Visa law review to help boost tourism
SOUTH Africa’s visa regulations will be reviewed to ensure the stringent requirements do not become an obstacle to unlocking the massive tourism potential, Tourism Minister Derek Hanekom said yesterday.
Speaking at Kirstenbosch to mark the botanical gardens’ milestone of attracting more than a million visitors last year, Hanekom said South Africa’s visa requirements needed to strike a balance between protecting the country and helping combat crimes like human trafficking, while ensuring these measures did not negatively affect tourism.
“We will be carefully examining the whole visa requirement issue, finding the right balance,” Hanekom said at a media briefing.
With him was Taleb Rifai, secretary-general of the UN’s World Tourism Organisation, who echoed Hanekom’s views on visa regulations, but said he was not suggesting South Africa compromise on safeguarding the country.
“We’re on the side of homeland ministers and the security people, but they should not make it a nightmare for visitors to get a visa,” said Rifai.
He questioned the wisdom of South Africa’s visa requirements, which meant “every tourist from China or Russia or other rising markets have to travel to embassies, pay more money, sit there, standing in lines” to apply for a visa to visit South Africa.
The country’s visa requirements, introduced in May, mean tourists have to present themselves for “in-person biometric data collection” when applying for a visa. This has met with criticism from the tourism industry.
Rifai said visitors to Australia could buy a visa online.
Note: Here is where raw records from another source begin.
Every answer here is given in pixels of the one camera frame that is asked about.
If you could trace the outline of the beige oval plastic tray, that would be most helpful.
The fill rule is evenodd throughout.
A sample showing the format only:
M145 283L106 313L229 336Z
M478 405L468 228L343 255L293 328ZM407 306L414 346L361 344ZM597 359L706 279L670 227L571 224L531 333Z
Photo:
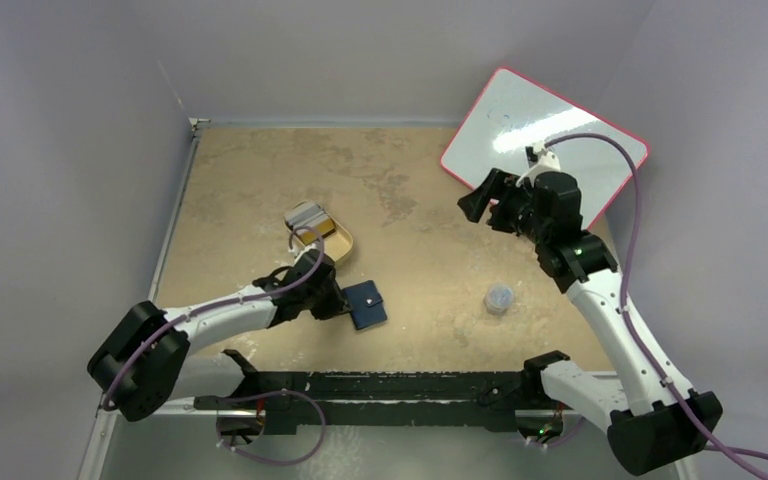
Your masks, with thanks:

David Scowsill, chief executive of the World Travel and Tourism Council, said the US had recognised the negative economic impact of their stringent visa requirements and were changing them.
“Since 9/11, the US has lost $600 billion in tourism because their State Department was not issuing visas, they were treating everyone as terrorists.” Scowsill said the US tourism industry had made sure President Barack Obama knew about the losses, with the result that there had been a change in US visa requirements in the last three years.
“You have an enormous opportunity to grow tourism in South Africa, you have everything which an international tourist can enjoy, but there are some practical issues which you need to fix. One is a visa system which inhibits people from coming to see this country,” Scowsill echoed.
Another was encouraging other airlines to South Africa. He understood the dilemma of wanting to support the national carrier, while seeing the need to bring in other airlines, but it was one which needed to be resolved.
He believed South Africa should develop an “open-skies” agreement with other African countries with high tourism potential, such as Tanzania.
Western Cape MEC for Tourism Alan Winde said tourism was the fastest-growing sector in the province and had grown by 7.8 percent in the last five years. Tourism jobs were “great multipliers”, with several indirect jobs being created for every direct job in tourism.